— Activity —
Select and copy out every line in the records containing "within".

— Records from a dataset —

========

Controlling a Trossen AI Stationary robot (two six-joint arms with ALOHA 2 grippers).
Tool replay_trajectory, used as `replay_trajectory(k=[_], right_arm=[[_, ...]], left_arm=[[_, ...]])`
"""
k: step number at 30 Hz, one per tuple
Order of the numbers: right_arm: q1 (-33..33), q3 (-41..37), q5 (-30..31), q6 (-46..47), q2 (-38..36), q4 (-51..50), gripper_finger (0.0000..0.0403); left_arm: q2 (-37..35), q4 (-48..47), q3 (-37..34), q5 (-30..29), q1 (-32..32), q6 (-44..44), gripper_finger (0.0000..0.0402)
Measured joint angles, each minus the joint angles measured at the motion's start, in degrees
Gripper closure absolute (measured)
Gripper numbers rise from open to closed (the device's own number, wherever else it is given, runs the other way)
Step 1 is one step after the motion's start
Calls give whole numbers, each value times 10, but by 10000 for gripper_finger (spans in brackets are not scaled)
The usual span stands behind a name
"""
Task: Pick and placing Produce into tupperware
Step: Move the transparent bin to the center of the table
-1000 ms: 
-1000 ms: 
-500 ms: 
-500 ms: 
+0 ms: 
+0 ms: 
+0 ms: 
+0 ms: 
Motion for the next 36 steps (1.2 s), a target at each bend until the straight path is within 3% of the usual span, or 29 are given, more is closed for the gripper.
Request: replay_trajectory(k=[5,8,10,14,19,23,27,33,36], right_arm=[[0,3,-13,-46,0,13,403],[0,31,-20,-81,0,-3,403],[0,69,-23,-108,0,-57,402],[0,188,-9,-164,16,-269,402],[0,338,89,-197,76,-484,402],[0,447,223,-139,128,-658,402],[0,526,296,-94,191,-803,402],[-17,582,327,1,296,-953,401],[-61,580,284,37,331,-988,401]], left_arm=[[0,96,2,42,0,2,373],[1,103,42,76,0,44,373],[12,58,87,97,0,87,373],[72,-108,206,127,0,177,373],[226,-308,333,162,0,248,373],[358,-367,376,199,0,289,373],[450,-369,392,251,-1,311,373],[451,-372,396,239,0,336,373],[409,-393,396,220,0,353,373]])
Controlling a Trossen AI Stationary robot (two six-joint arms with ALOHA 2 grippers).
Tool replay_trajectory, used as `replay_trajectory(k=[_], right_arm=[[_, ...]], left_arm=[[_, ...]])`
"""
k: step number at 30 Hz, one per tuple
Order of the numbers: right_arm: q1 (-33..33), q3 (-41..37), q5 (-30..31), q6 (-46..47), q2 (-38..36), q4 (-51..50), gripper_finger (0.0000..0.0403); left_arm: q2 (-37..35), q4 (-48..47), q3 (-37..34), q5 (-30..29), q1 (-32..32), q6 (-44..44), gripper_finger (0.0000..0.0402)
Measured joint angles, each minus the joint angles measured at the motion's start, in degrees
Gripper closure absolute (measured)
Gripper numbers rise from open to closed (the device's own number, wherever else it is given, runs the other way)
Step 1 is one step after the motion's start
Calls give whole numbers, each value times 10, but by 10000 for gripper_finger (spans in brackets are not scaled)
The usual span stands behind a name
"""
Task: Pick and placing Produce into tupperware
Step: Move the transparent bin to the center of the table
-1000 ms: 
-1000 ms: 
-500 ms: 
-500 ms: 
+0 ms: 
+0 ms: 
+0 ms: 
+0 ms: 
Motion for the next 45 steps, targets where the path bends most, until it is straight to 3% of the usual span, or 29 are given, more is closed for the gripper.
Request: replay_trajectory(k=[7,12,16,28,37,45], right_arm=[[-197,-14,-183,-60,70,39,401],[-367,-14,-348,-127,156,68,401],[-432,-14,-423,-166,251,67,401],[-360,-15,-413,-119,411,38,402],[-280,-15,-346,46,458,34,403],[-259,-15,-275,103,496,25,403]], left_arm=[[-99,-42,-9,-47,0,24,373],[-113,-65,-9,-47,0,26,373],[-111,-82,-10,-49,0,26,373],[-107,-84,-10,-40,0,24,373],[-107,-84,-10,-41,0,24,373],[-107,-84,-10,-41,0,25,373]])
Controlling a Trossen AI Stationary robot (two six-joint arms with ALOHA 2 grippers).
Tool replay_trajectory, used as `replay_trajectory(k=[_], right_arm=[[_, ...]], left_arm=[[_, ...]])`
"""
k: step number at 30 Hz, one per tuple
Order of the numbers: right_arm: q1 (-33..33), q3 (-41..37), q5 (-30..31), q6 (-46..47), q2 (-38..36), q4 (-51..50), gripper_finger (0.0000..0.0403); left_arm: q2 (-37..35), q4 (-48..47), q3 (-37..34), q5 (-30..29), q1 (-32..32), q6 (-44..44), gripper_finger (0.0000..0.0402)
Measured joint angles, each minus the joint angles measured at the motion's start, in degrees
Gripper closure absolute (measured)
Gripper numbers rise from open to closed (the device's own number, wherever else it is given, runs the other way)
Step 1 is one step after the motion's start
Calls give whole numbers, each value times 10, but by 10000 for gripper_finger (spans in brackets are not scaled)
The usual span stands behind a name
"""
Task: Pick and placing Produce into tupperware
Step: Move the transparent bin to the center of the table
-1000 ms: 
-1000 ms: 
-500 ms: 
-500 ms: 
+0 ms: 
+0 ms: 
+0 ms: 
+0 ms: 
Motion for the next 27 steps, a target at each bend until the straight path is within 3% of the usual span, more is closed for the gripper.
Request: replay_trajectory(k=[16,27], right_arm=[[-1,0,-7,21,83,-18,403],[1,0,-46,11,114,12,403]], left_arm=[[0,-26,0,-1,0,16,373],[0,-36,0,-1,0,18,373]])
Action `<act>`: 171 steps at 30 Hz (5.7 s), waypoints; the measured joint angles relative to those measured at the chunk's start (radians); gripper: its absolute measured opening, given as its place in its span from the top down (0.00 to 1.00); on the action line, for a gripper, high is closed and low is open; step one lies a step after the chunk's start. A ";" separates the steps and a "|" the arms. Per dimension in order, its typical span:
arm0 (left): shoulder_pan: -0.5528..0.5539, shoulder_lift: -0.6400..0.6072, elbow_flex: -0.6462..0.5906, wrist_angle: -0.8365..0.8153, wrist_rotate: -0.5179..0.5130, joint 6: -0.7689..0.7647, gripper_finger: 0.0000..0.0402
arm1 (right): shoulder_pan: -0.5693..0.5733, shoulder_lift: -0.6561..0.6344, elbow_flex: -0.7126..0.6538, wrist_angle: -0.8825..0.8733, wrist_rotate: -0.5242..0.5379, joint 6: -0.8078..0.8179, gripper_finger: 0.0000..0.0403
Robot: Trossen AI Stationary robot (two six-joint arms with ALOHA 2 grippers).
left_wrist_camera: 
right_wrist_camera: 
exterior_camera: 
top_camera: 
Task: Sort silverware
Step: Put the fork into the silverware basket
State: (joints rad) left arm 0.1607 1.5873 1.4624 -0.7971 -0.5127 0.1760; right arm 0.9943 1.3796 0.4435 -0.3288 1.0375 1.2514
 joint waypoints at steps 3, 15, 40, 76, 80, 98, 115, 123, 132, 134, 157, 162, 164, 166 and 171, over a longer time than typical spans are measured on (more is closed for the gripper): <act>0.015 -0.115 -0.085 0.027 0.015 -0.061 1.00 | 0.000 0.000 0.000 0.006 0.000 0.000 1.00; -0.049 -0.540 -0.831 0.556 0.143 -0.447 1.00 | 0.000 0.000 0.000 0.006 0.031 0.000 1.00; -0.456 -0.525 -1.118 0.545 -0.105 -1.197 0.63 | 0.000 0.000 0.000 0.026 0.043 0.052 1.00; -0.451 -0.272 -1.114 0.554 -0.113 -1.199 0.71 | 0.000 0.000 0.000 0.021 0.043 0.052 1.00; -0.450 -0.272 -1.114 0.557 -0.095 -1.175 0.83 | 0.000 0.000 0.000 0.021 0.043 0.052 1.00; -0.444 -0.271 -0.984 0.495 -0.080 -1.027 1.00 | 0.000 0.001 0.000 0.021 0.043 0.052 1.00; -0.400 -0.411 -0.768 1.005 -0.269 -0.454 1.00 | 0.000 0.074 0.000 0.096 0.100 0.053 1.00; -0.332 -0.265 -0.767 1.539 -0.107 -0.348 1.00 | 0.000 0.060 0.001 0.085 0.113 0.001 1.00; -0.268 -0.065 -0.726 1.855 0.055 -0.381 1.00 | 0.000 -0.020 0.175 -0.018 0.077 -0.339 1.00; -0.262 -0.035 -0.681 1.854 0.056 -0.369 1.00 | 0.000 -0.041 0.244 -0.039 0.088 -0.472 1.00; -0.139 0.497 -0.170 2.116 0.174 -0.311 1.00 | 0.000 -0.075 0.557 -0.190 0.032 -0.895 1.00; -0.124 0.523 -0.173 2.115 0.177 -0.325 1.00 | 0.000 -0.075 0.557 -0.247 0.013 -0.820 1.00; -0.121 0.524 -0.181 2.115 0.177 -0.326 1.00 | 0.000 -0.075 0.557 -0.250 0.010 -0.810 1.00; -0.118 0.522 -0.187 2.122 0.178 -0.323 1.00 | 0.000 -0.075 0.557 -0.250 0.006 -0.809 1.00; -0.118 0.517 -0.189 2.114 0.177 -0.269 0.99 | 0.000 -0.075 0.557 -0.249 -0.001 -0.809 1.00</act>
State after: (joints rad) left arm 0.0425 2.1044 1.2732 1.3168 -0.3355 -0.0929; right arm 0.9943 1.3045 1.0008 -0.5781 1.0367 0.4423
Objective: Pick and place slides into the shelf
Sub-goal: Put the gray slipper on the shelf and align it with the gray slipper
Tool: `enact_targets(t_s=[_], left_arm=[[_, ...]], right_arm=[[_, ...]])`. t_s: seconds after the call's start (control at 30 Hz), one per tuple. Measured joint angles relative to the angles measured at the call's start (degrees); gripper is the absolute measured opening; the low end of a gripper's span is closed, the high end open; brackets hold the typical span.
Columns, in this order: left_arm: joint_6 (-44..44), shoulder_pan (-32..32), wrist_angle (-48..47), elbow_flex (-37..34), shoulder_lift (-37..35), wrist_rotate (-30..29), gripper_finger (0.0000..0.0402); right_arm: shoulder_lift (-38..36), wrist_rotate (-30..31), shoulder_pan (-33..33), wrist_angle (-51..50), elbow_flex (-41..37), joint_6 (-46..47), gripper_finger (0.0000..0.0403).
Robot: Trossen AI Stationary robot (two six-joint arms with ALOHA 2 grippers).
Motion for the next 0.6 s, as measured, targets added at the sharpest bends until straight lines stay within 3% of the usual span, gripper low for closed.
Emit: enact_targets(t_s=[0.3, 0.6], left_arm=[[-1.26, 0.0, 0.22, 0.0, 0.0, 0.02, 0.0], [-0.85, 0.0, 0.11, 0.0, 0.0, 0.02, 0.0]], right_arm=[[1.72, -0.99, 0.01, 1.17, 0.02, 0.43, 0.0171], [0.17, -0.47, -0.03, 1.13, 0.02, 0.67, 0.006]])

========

— Solution —
Motion for the next 36 steps (1.2 s), a target at each bend until the straight path is within 3% of the usual span, or 29 are given, more is closed for the gripper.
Motion for the next 27 steps, a target at each bend until the straight path is within 3% of the usual span, more is closed for the gripper.
Motion for the next 0.6 s, as measured, targets added at the sharpest bends until straight lines stay within 3% of the usual span, gripper low for closed.

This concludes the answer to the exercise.